Крыши домов уже снесло, окна зияют провалами. Мразью и запустением несет. Нефтяная емкость лежит на боку. Издалека похожа на грязный парус. Домов насчитал семнадцать…
— А ведь на здешнем угле пароходы плавали?
— Да, тяжко было кочегарам, но плавали. Уголек-то хилый.
— Вы ленинградец?
— Из Павловска.
— А живете где?
— Здесь. Полгода работа, полгода отпуск.
— На родину тянет?
— Четырнадцать лет на кооперативную квартиру стою, но пока строить еще не начинали.
— Жена работает?
— Да, по швейному делу.
— Дети?
— Сыну пять. Держите сто восемнадцать!
— Памятник Врангелю и Матюшкину покажите, пожалуйста.
— Он у нас на самом красивом месте стоит. На Краю Леса.
— Кто автор?
— В какой-то степени я.
— Вы скульптор?
— Нет, эскиз я сочинил.
— Кто инициатор этой самодеятельности?
— Секретарь Нижне-Колымского райкома, историк по профессии. Край любит, тут и родился.
— А кто место для памятника выбирал?
— Мы и выбрали. Чтобы Врангель с Матюшкиным и нынче нам, лоцманам, работать помогали. Памятник служит хорошим ориентиром.
Какие дали!
Какая мощь сопки на правом берегу Колымы. И кекуры торчат в тысячелетнем молчании.
Край Леса.
Самое передовое деревцо — хиленькая такая лиственница, а уже в каком-нибудь километре от нее — пышная шатром, в оранжевом убранстве, и подол до самой земли. И краски, краски — солнце как раз пробилось — лиловое, фиолетовое, серое, зеленое, малиновое — длинными полосами, горизонтальными. И лиственницы, уже задремавшие в осенней неподвижности, чем-то напоминают крестьянок, когда те в расклешенных книзу сарафанах и с желтыми венками на головах… Под берегом останки еще одной баржи. Боже, сколько там законсервировалось воплей, проклятий и рыданий.

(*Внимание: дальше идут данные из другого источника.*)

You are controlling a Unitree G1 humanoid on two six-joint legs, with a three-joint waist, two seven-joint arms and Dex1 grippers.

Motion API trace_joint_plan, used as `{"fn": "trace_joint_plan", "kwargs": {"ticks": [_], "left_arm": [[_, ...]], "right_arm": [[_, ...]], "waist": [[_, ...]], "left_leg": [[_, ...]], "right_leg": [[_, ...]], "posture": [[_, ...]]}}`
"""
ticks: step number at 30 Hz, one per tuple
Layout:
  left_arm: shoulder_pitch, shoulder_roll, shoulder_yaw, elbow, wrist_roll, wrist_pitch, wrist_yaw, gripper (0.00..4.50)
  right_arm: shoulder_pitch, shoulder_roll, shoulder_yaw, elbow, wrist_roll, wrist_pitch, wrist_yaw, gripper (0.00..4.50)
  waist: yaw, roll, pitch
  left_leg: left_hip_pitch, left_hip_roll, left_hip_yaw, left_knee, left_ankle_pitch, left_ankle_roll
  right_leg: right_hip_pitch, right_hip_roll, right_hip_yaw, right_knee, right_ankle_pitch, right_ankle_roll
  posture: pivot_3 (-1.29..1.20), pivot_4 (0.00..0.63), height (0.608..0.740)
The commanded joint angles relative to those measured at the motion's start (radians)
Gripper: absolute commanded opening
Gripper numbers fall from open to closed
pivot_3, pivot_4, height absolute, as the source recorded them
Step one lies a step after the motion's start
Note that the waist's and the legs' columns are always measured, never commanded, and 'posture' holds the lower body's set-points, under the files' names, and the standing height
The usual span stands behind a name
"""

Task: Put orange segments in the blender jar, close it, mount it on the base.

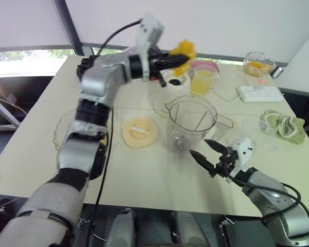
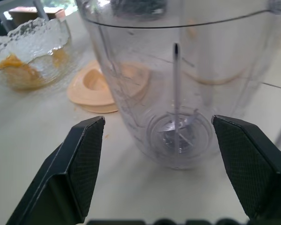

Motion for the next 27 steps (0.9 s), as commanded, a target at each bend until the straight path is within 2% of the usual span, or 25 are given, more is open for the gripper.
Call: {"fn": "trace_joint_plan", "kwargs": {"ticks": [1, 6, 16, 19, 25, 27], "left_arm": [[-0.036, -0.047, -0.063, 0.095, 0.062, -0.122, -0.08, 0.11], [0.0, -0.075, -0.132, 0.142, 0.132, -0.204, -0.158, 0.11], [0.093, -0.032, -0.195, 0.061, 0.209, -0.205, -0.228, 0.11], [0.122, -0.027, -0.209, 0.054, 0.235, -0.214, -0.226, 0.99], [0.159, -0.026, -0.215, 0.015, 0.25, -0.23, -0.224, 3.93], [0.158, -0.033, -0.204, 0.006, 0.244, -0.234, -0.211, 3.93]], "right_arm": [[0.047, 0.022, -0.036, -0.073, -0.008, -0.035, -0.033, 3.86], [0.119, 0.046, -0.055, -0.12, -0.014, -0.049, -0.069, 3.86], [0.181, 0.05, -0.077, -0.138, -0.012, -0.061, -0.078, 3.86], [0.178, 0.043, -0.084, -0.136, -0.007, -0.054, -0.073, 3.86], [0.181, 0.031, -0.097, -0.134, -0.002, -0.044, -0.063, 3.86], [0.185, 0.03, -0.101, -0.135, -0.001, -0.042, -0.061, 3.86]], "waist": [[-0.002, 0.0, 0.0], [-0.008, 0.001, 0.0], [-0.002, 0.001, 0.0], [0.0, 0.001, 0.0], [0.0, 0.002, 0.0], [0.0, 0.002, 0.0]], "left_leg": [[0.0, 0.0, 0.0, 0.0, 0.0, 0.0], [0.0, 0.0, 0.0, -0.001, 0.0, 0.0], [0.0, 0.001, -0.001, -0.001, 0.0, 0.0], [0.0, 0.001, -0.001, -0.001, 0.0, 0.0], [0.001, 0.001, -0.001, -0.001, 0.0, 0.0], [0.001, 0.001, -0.001, 0.0, 0.0, 0.0]], "right_leg": [[0.0, 0.0, 0.0, 0.0, 0.0, 0.0], [-0.001, 0.001, 0.001, 0.0, 0.0, 0.0], [-0.001, 0.001, 0.002, 0.0, -0.002, -0.003], [-0.001, 0.001, 0.002, 0.0, -0.002, -0.003], [0.0, 0.0, 0.002, 0.0, -0.002, -0.003], [0.0, 0.0, 0.002, 0.0, -0.002, -0.003]], "posture": [[0.0, 0.15, 0.74], [0.0, 0.15, 0.74], [0.0, 0.15, 0.74], [0.0, 0.15, 0.74], [0.0, 0.15, 0.74], [0.0, 0.15, 0.74]]}}
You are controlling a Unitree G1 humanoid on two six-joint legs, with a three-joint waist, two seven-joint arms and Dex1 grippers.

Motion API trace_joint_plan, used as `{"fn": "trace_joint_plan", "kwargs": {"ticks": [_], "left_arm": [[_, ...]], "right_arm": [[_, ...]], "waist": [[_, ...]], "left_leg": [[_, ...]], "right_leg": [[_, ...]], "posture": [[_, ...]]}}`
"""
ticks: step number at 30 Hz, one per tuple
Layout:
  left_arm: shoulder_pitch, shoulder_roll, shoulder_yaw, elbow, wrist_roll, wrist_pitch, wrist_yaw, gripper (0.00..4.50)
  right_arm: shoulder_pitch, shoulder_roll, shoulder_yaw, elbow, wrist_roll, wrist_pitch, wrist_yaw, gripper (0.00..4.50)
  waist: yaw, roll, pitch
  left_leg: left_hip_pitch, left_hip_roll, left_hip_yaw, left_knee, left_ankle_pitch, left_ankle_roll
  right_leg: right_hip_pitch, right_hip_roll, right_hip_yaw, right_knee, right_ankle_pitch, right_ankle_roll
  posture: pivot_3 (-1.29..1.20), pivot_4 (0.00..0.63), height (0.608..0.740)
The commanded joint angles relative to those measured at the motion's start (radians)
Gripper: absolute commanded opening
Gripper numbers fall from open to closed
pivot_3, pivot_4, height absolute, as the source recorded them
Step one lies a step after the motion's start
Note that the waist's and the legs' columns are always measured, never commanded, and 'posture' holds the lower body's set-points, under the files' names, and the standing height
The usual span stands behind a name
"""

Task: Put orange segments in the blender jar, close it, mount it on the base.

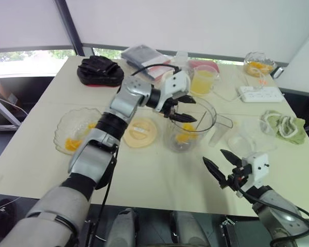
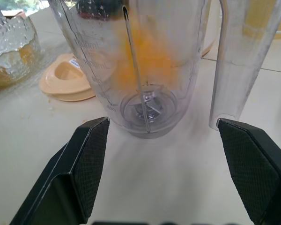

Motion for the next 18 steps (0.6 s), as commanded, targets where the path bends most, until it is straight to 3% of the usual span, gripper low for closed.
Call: {"fn": "trace_joint_plan", "kwargs": {"ticks": [1, 11, 18], "left_arm": [[0.005, -0.016, 0.005, -0.026, -0.004, -0.002, 0.016, 3.93], [-0.021, -0.029, 0.117, -0.086, -0.072, 0.065, 0.133, 3.93], [0.054, 0.033, 0.208, -0.283, -0.165, 0.216, 0.208, 3.93]], "right_arm": [[0.007, -0.01, -0.025, -0.041, 0.014, -0.006, 0.006, 3.86], [0.032, -0.022, -0.056, -0.043, 0.027, -0.003, 0.016, 3.86], [0.071, -0.044, -0.115, -0.054, 0.051, 0.01, 0.032, 3.86]], "waist": [[0.0, 0.0, 0.0], [-0.001, 0.0, 0.0], [-0.003, 0.0, 0.0]], "left_leg": [[0.0, 0.0, 0.0, 0.0, 0.0, 0.0], [0.0, 0.0, 0.0, 0.0, 0.0, 0.0], [0.0, 0.001, -0.002, 0.0, 0.0, 0.0]], "right_leg": [[0.0, 0.0, 0.0, 0.0, 0.0, 0.0], [0.0, 0.0, 0.0, 0.0, 0.0, 0.001], [0.0, 0.0, 0.0, 0.0, 0.002, 0.003]], "posture": [[0.0, 0.15, 0.74], [0.0, 0.15, 0.74], [0.0, 0.15, 0.74]]}}
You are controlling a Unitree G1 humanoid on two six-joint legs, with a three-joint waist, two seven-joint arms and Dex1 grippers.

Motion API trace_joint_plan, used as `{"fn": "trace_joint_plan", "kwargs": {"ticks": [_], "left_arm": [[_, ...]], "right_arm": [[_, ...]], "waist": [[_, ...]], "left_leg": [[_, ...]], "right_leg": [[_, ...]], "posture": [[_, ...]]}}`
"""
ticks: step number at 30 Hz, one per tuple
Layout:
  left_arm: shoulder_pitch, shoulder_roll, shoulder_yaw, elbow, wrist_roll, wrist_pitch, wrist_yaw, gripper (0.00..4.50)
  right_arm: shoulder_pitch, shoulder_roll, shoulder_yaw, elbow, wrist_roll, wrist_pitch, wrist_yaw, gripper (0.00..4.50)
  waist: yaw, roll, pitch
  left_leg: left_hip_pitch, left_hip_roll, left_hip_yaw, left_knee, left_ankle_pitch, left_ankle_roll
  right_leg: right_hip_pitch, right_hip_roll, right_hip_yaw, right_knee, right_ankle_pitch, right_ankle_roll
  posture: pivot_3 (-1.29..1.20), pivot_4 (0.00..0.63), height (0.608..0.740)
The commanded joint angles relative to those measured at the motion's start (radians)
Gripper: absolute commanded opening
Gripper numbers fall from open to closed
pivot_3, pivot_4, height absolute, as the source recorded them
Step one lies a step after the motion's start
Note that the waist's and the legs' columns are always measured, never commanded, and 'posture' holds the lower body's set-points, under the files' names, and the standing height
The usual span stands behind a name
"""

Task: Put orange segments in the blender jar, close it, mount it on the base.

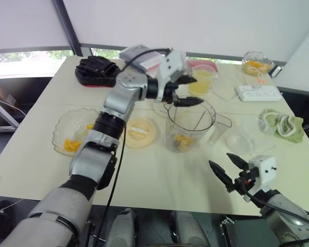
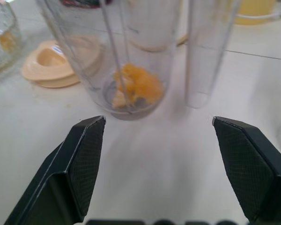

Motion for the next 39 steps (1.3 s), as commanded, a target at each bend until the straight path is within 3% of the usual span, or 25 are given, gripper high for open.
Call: {"fn": "trace_joint_plan", "kwargs": {"ticks": [1, 4, 12, 21, 24, 30, 39], "left_arm": [[0.053, 0.035, 0.051, -0.149, -0.063, 0.078, 0.026, 3.93], [0.09, 0.057, 0.056, -0.225, -0.087, 0.125, 0.048, 3.93], [0.427, 0.302, 0.09, -0.652, -0.225, 0.384, 0.03, 3.93], [0.745, 0.459, 0.16, -0.916, -0.392, 0.472, 0.004, 3.93], [0.789, 0.462, 0.162, -0.984, -0.463, 0.508, 0.022, 3.93], [0.853, 0.442, 0.075, -1.049, -0.455, 0.493, 0.085, 3.93], [0.881, 0.445, -0.01, -1.077, -0.396, 0.441, 0.156, 3.93]], "right_arm": [[0.009, -0.016, -0.059, -0.041, 0.025, -0.002, 0.007, 3.86], [0.007, -0.015, -0.093, -0.029, 0.035, -0.004, 0.003, 3.86], [-0.033, 0.038, -0.161, 0.009, -0.045, -0.02, -0.138, 3.86], [-0.043, 0.113, -0.228, 0.062, -0.105, -0.082, -0.239, 3.86], [-0.055, 0.127, -0.262, 0.1, -0.109, -0.101, -0.262, 3.86], [-0.129, 0.154, -0.314, 0.186, -0.089, -0.108, -0.313, 3.86], [-0.205, 0.176, -0.272, 0.319, -0.147, -0.137, -0.355, 3.86]], "waist": [[-0.001, 0.0, 0.0], [0.001, 0.0, 0.0], [-0.002, 0.003, -0.001], [-0.003, 0.004, -0.002], [0.0, 0.004, -0.002], [-0.003, 0.005, -0.002], [-0.007, 0.005, -0.002]], "left_leg": [[0.0, 0.0, 0.0, 0.0, 0.0, 0.0], [0.0, 0.0, 0.0, 0.0, 0.0, 0.0], [0.002, 0.003, 0.0, -0.002, 0.0, 0.0], [0.002, 0.003, 0.003, -0.001, 0.0, -0.001], [0.002, 0.004, 0.002, -0.001, 0.0, -0.001], [0.007, 0.003, 0.003, -0.001, 0.001, -0.001], [0.012, 0.004, 0.004, -0.003, 0.0, -0.001]], "right_leg": [[0.0, 0.0, 0.0, 0.0, 0.0, 0.0], [0.0, 0.0, 0.0, 0.0, 0.0, 0.0], [0.0, 0.0, 0.001, 0.002, 0.0, -0.001], [0.001, -0.004, 0.001, 0.0, -0.002, -0.004], [0.001, -0.004, 0.001, 0.0, -0.002, -0.005], [0.005, -0.004, 0.002, 0.0, -0.002, -0.005], [0.009, -0.003, 0.003, -0.001, -0.003, -0.006]], "posture": [[0.0, 0.15, 0.74], [0.0, 0.15, 0.74], [0.0, 0.15, 0.74], [0.0, 0.15, 0.74], [0.0, 0.15, 0.74], [0.0, 0.15, 0.74], [0.0, 0.15, 0.74]]}}
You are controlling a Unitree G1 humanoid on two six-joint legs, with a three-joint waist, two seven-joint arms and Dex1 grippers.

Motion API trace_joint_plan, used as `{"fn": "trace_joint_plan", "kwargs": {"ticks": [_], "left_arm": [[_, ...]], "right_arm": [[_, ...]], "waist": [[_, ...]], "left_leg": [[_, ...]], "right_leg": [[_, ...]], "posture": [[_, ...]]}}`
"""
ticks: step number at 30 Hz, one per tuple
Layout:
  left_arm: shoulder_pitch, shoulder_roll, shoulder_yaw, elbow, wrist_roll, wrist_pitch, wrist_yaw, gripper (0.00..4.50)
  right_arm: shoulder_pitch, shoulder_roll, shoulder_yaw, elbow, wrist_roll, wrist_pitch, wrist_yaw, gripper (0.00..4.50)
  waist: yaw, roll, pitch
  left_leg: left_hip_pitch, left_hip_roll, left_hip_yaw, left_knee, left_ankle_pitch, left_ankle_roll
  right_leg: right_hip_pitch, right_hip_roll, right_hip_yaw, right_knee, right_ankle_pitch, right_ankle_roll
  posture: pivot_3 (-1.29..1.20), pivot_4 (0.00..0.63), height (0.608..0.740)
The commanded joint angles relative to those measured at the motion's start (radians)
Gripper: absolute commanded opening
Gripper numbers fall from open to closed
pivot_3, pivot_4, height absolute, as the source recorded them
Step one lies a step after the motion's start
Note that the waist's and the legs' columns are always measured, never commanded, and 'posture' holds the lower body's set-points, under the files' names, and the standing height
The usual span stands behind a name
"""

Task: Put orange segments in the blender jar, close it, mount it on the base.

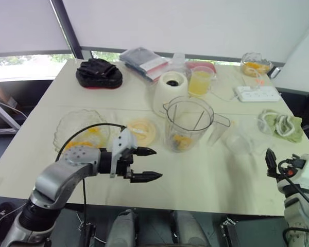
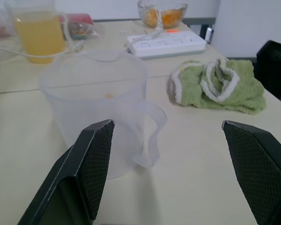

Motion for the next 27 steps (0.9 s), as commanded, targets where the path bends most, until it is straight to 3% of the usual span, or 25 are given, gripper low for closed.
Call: {"fn": "trace_joint_plan", "kwargs": {"ticks": [1, 27], "left_arm": [[-0.017, -0.003, 0.006, -0.043, -0.006, -0.011, 0.031, 3.93], [0.012, 0.035, 0.006, -0.07, 0.001, -0.01, 0.135, 3.93]], "right_arm": [[-0.028, 0.007, 0.013, 0.044, -0.03, -0.039, -0.014, 3.86], [-0.226, -0.003, -0.017, 0.289, -0.033, -0.07, -0.104, 3.86]], "waist": [[-0.001, 0.0, 0.0], [-0.006, 0.002, 0.002]], "left_leg": [[0.001, 0.0, 0.0, 0.0, 0.0, 0.0], [0.002, 0.0, 0.0, -0.002, 0.0, 0.0]], "right_leg": [[0.002, 0.0, 0.0, -0.001, 0.0, 0.0], [0.002, -0.001, 0.0, -0.002, -0.001, -0.001]], "posture": [[0.0, 0.15, 0.74], [0.0, 0.15, 0.74]]}}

Подошли на якорное место в 20.10 стали на левый якорь, на клюзе три смычки, рейд порта Зеленый Мыс. За левый берег Колымы, который стал черным и над которым торчали черные пики лиственниц, опускалось кровавое, расплющенное солнце. Небо в розовых, малиновых сполохах, синие тучки и белый зигзаг высотного следа от истребителя-перехватчика. И невольно думаешь о том, как там себя пилоты чувствуют. Ведь ежели в этих пространствах закувыркается самолетик…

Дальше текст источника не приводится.